1\. I think there will probably need to be some kind of reddit/hn voting
system so that good authors float to the top. (Perhaps even a steam greenlight
system were your compete for space in the store?)

2\. I don't know. I imagine we will have to just do the hard yards. Reach out
to aspiring authors and get them to try this platform. We won't be exclusive.
Authors can publish on Amazon as well and compare the results.

3\. Yep, another of the core problems, but I think authors could consider the
premium content as short stories in the same universe.

In its simplest form you could think of the Novel to get you hooked on the
world and the characters, and the follow up short stories as what you buy, but
I would like to think we can come up with some premium content that is more
exciting than that.

If the platform looks like it's working, in the same way we had to change the
way games work in f2p, we might see authors building their books for f2p as
well.

------
chadnickbok
Good for you on posting so soon! Must be pretty scary but I'll be nice :)

Cool idea - I've always loved reading through the Hugo Awards each year to
find new books, but I can never really trust that they're doing a great job.
And sometimes Amazon does an even better job, recommending books like The
Martian before anyone I knew had even heard of it.

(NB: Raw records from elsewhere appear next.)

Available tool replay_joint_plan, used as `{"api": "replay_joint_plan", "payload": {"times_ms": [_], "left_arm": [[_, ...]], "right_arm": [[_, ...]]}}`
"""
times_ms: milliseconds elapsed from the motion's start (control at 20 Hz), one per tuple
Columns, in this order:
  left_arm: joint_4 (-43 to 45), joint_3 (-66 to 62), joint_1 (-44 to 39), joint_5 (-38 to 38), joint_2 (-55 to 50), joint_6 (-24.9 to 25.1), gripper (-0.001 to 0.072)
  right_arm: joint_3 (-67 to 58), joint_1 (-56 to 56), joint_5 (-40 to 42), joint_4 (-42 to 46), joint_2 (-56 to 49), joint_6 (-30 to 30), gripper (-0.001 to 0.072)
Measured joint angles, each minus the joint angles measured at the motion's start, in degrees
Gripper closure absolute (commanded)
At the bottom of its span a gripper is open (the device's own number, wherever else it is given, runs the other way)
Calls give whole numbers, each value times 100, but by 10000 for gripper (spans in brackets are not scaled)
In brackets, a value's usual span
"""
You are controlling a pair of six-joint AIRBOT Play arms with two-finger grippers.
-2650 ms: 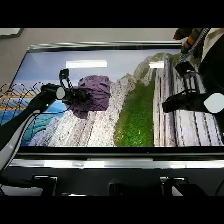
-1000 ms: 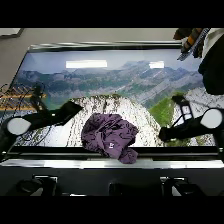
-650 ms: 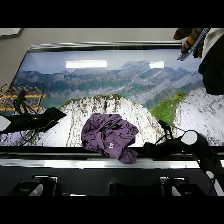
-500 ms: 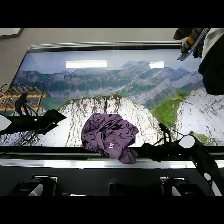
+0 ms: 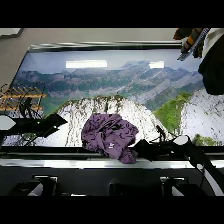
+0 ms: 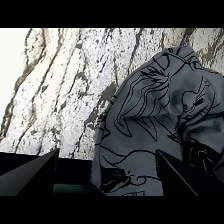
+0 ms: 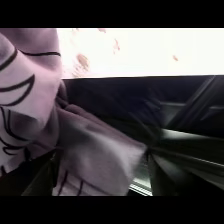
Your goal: Fold the clothes and pants, and hang the long-sleeved shirts on hangers.
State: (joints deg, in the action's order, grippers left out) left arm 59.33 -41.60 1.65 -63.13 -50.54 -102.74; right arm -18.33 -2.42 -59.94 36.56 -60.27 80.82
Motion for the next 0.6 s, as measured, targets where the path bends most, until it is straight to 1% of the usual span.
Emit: {"api": "replay_joint_plan", "payload": {"times_ms": [100,200,250,400,600], "left_arm": [[0,9,0,2,-17,55,24],[-4,22,0,4,-57,127,24],[-15,39,0,7,-90,157,24],[-210,168,2,11,-258,409,24],[-852,490,2,22,-619,1108,25]], "right_arm": [[7,0,28,-39,-133,-74,266],[13,0,94,-33,-208,-122,495],[17,0,140,-2,-232,-149,661],[17,0,87,-92,-258,-236,670],[15,0,-63,-127,-205,-229,669]]}}
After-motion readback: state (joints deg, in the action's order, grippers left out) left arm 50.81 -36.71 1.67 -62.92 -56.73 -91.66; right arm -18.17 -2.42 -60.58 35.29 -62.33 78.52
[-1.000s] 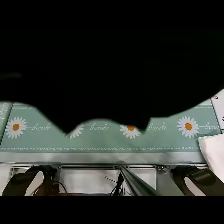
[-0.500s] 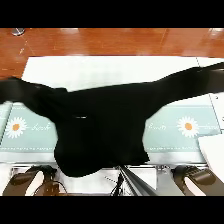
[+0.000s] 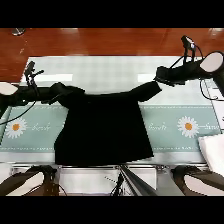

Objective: Fold the shirts.

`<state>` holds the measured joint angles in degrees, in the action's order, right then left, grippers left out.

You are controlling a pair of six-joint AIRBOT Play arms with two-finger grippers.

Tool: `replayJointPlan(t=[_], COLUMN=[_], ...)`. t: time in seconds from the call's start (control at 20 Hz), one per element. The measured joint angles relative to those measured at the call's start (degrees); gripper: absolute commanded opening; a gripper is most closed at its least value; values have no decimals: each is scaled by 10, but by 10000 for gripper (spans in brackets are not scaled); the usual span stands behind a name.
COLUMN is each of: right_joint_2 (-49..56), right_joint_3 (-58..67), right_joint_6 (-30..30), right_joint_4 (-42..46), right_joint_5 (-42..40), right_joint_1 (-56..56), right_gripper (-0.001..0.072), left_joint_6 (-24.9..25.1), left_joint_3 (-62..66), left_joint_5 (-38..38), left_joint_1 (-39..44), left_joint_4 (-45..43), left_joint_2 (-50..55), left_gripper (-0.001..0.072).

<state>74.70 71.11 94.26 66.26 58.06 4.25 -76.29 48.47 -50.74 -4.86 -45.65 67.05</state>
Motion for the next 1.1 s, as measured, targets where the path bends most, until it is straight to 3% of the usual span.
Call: replayJointPlan(t=[0.15, 0.4, 0.7, 0.85, 0.9, 0.95, 1.0, 1.1], right_joint_2=[28, -19, -143, -184, -191, -196, -200, -205], right_joint_3=[25, -48, -293, -365, -381, -395, -406, -425], right_joint_6=[-49, -93, -137, -152, -154, -157, -159, -161], right_joint_4=[-26, 47, -57, -66, -64, -63, -62, -61], right_joint_5=[59, 161, 112, 120, 129, 140, 148, 168], right_joint_1=[-51, -160, -216, -223, -224, -225, -225, -225], right_gripper=[625, 615, 615, 615, 615, 615, 615, 615], left_joint_6=[5, 2, 63, 93, 104, 116, 127, 146], left_joint_3=[52, 63, -11, -22, -24, -26, -27, -28], left_joint_5=[-34, -124, -147, -137, -136, -129, -122, -109], left_joint_1=[-36, -134, -136, -113, -106, -100, -94, -88], left_joint_4=[-40, -82, 43, 109, 132, 155, 179, 204], left_joint_2=[42, 64, 115, 151, 160, 169, 174, 181], left_gripper=[704, 702, 702, 698, 608, 342, 32, 20])
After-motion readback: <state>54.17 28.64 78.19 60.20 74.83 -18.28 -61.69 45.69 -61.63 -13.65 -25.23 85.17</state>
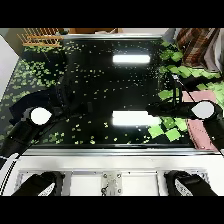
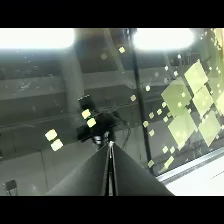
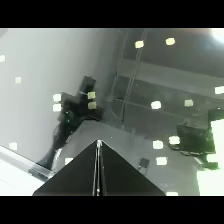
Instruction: Fold the clothes and pants, and hang the long-sleeved shirts on hangers.
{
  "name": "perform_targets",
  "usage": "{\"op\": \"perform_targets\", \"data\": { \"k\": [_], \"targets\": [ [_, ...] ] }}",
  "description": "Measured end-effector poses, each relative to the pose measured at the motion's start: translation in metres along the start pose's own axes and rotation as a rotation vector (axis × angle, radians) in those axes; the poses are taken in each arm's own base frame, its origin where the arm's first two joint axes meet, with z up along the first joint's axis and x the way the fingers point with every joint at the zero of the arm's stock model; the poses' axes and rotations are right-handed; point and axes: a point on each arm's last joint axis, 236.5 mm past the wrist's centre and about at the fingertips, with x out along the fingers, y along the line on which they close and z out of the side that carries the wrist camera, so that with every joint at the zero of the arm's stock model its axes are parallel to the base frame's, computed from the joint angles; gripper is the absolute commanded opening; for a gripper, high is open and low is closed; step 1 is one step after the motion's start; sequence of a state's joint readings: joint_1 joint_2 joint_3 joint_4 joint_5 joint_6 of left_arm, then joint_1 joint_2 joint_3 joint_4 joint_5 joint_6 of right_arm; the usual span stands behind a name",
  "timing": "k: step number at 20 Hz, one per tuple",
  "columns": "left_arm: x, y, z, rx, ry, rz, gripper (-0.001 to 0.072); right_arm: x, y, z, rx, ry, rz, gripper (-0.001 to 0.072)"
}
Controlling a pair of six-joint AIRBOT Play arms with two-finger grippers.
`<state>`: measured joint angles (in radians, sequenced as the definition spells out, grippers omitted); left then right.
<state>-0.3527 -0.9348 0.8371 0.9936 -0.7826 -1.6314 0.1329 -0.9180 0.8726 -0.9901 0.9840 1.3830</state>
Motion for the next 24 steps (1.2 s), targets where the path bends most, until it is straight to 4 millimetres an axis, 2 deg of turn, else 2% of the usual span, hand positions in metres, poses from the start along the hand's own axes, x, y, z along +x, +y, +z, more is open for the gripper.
{"op": "perform_targets", "data": {
  "k": [4, 5, 6, 7, 8, 11, 12, 14, 16, 20, 24],
  "targets": [
    [0.002, 0.002, -0.001, -0.003, 0.007, 0.003, 0.0008, 0.002, -0.001, -0.001, 0.003, 0.006, -0.001, 0.0032],
    [0.003, 0.002, -0.002, -0.004, 0.01, 0.004, 0.0027, 0.002, -0.001, -0.001, 0.004, 0.007, -0.001, 0.0032],
    [0.003, 0.003, -0.001, -0.003, 0.009, 0.007, 0.0341, 0.002, -0.002, -0.001, 0.004, 0.008, -0.001, 0.0032],
    [0.002, 0.005, 0.002, 0.008, 0.001, 0.012, 0.0685, 0.003, -0.002, -0.002, 0.005, 0.009, -0.001, 0.0032],
    [-0.001, 0.008, 0.01, 0.031, -0.018, 0.025, 0.072, 0.003, -0.002, -0.002, 0.005, 0.009, -0.002, 0.0032],
    [-0.019, 0.032, 0.043, 0.114, -0.082, 0.121, 0.072, 0.003, -0.002, -0.002, 0.005, 0.01, -0.002, 0.0032],
    [-0.027, 0.047, 0.055, 0.146, -0.098, 0.179, 0.0683, 0.003, -0.002, -0.002, 0.005, 0.01, -0.002, 0.0032],
    [-0.038, 0.084, 0.07, 0.203, -0.086, 0.312, 0.0683, 0.003, -0.002, -0.002, 0.005, 0.01, -0.002, 0.0032],
    [-0.04, 0.122, 0.076, 0.243, -0.035, 0.435, 0.0683, 0.003, -0.002, -0.002, 0.005, 0.01, -0.002, 0.0032],
    [-0.023, 0.187, 0.07, 0.318, 0.107, 0.618, 0.0683, 0.003, -0.002, -0.002, 0.005, 0.01, -0.001, 0.0032],
    [0.006, 0.238, 0.061, 0.401, 0.224, 0.728, 0.0683, 0.003, 0.008, 0.0, 0.035, 0.002, 0.042, 0.0032]
  ]
}}
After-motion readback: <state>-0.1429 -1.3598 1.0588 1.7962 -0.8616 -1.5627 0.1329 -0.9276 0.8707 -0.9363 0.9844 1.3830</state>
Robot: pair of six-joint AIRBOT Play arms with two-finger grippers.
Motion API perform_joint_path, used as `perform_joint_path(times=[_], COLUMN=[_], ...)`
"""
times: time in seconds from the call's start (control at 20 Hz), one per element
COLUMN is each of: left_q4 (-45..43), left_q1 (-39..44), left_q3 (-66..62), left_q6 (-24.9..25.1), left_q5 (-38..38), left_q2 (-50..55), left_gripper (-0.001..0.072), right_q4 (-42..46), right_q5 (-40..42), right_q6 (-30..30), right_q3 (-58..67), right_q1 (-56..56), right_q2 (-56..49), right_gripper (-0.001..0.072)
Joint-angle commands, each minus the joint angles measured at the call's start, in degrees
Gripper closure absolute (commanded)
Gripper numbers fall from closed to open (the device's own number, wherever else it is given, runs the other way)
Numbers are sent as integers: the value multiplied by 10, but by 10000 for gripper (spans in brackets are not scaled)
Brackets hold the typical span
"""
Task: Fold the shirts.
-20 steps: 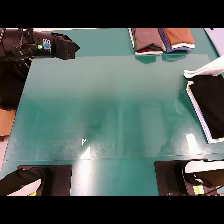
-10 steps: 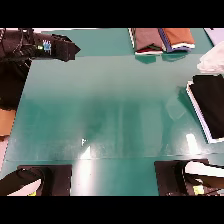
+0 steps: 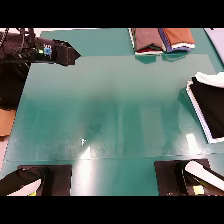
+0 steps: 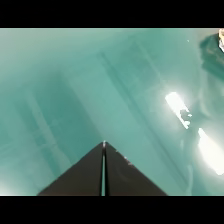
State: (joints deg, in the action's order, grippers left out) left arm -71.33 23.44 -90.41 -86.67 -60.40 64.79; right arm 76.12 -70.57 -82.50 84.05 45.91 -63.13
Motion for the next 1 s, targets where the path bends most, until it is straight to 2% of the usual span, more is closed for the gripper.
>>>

What do you imagine 'Premium Content' being? And how do you think you can
differentiate from what platforms like Amazon Kindle are doing?

You say your background is a game developer - care to expand a little? It
seems like something like this would need lots of web development and payments
integrations; when you say something like Steam, would this be primarily a
website or a desktop app?

And would it let me get things in formats I can easily put on my
Kindle/e-reader/iPad? Are those formats difficult to generate or pretty
straightforward?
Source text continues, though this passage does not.